At the bottom, pause for one second. Then breathe out and drive upward — pushing through the mid-foot and heels, driving the hips forward. Stand tall at the top without leaning back. The pause removes the temptation to bounce out of the bottom position, which reduces the training stimulus and increases injury risk at the knee.

"A squat isn't about going down — it's about staying strong while you go down."

That is the cue I use with every client, at every level. The descent is not passive. Every inch of the way down should be controlled, braced, and deliberate. The strength you build in the descent is the strength that protects your knees and lower back for the rest of your life.

Build the Movement First

Before loading a barbell, learn the pattern. These beginner versions build the same movement with less risk:

Bodyweight Squat Start Here

Same pattern, no load. Arms extended forward for counterbalance. Practise until the movement feels natural and depth is consistent before adding any weight whatsoever.

Box Squat / Chair Squat Beginner

Squat down to a bench or box and pause briefly before driving back up. Gives a consistent depth reference and removes the fear of going too low. An excellent teaching tool for older beginners and anyone returning after a long break.

Goblet Squat Beginner — Intermediate

Hold a dumbbell or kettlebell at chest height. The counterbalance naturally encourages an upright torso and good depth. One of the best teaching tools for the squat pattern — many experienced trainers still use it as a warm-up movement.

The most common mistake in 30 years: Loading weight before learning the movement. Every single week, in every gym, people add plates to a bar they cannot yet squat properly with bodyweight. The injury that follows is entirely predictable. Build movement first. Weight follows.

Common Mistakes — In Order of How Often I See Them

1. Knees Caving Inward Most Common

The knees collapse toward each other on the descent or drive. Usually caused by weak glutes and poor neuromuscular control. Fix: actively push the knees slightly outward throughout the movement. Think about pushing your knees toward your little toe. Reduce the weight until the pattern is correct.
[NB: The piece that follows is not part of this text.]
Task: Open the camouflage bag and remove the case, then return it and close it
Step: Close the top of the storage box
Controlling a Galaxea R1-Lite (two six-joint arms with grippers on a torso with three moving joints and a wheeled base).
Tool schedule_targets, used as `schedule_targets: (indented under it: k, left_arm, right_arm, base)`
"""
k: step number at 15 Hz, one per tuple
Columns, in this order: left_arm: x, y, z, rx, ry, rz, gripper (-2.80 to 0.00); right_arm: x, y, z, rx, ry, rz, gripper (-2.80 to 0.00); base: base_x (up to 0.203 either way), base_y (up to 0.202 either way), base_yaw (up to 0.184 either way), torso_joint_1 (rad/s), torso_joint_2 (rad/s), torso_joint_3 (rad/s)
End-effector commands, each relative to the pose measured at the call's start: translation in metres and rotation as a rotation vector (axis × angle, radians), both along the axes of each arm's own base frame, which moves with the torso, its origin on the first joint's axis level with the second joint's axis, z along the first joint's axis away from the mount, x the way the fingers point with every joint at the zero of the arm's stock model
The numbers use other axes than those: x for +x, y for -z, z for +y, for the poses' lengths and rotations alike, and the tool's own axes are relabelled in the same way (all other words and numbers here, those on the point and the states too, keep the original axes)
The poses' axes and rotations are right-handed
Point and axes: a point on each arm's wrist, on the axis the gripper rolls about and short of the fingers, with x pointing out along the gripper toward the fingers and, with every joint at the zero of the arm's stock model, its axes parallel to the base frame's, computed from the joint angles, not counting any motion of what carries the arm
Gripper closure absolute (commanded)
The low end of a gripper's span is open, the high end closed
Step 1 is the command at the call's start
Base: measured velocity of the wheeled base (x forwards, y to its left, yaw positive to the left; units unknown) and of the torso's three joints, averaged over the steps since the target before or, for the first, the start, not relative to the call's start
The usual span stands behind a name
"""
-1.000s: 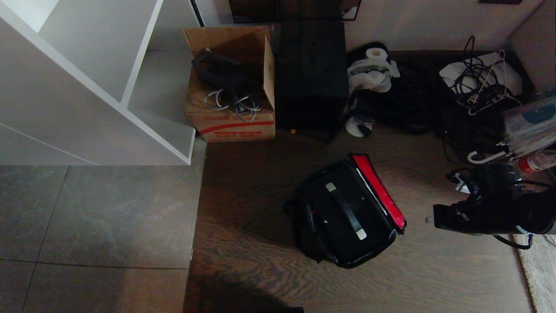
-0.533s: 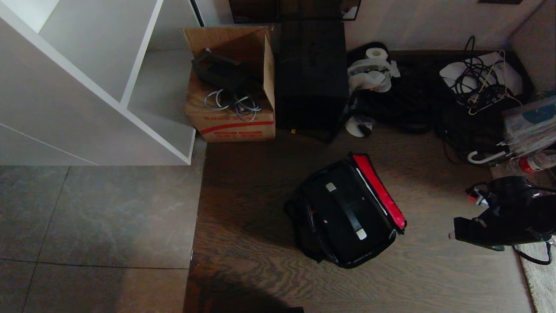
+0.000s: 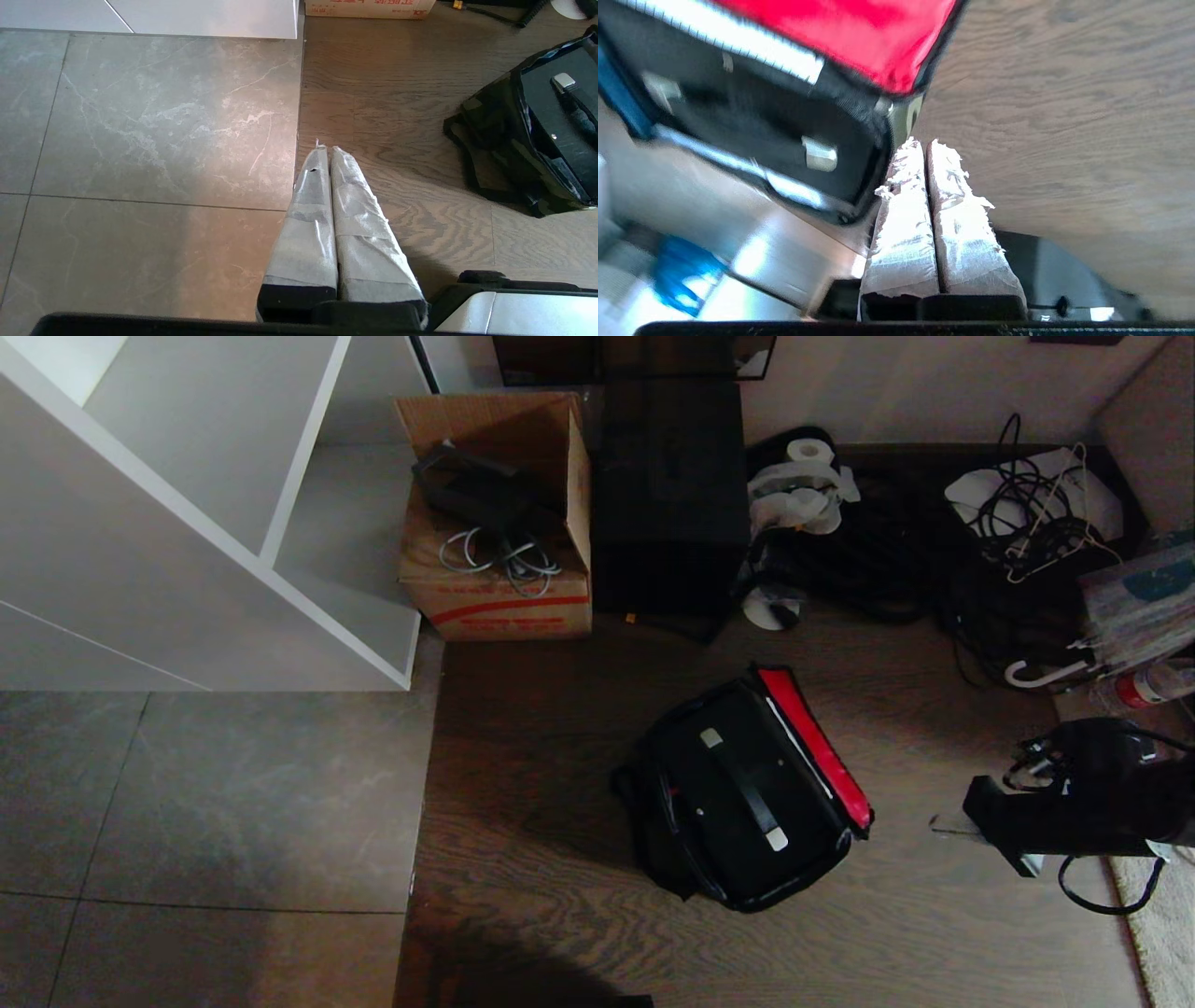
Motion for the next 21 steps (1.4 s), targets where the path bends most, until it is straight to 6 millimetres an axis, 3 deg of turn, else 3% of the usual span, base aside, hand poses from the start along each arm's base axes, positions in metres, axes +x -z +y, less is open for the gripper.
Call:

2. Heels Lifting Off the Floor Very Common

The heels rise as depth increases — almost always a result of poor ankle dorsiflexion. Fix: work on ankle mobility, or use a small heel raise under the heels as a temporary solution. Never squat with heels raised on plates long-term — address the underlying mobility restriction.

3. Rounding the Lower Back Common — Serious

The lower back rounds at the bottom — often called a butt wink. Under load this is a significant injury risk to the lumbar discs. Fix: reduce depth until it can be achieved without rounding. Brace the core harder. Reduce the weight. A shallow squat with a neutral spine is always preferable to a deep squat with a rounded one.

4. Squatting Too Shallow Common

A quarter squat is not a squat. Aim for parallel — thighs level with the floor. Shallow squats significantly reduce the training stimulus to the glutes and hamstrings, overload the knee in an inefficient position, and build a movement pattern that does not transfer to real-world function.

5. Excessive Forward Lean Common

The chest drops forward and the torso becomes almost horizontal. Shifts the load from the quads and glutes to the lower back. Fix: chest up, find the focal point on the wall, and keep eyes forward. Usually corrected immediately by the fixed focal point cue.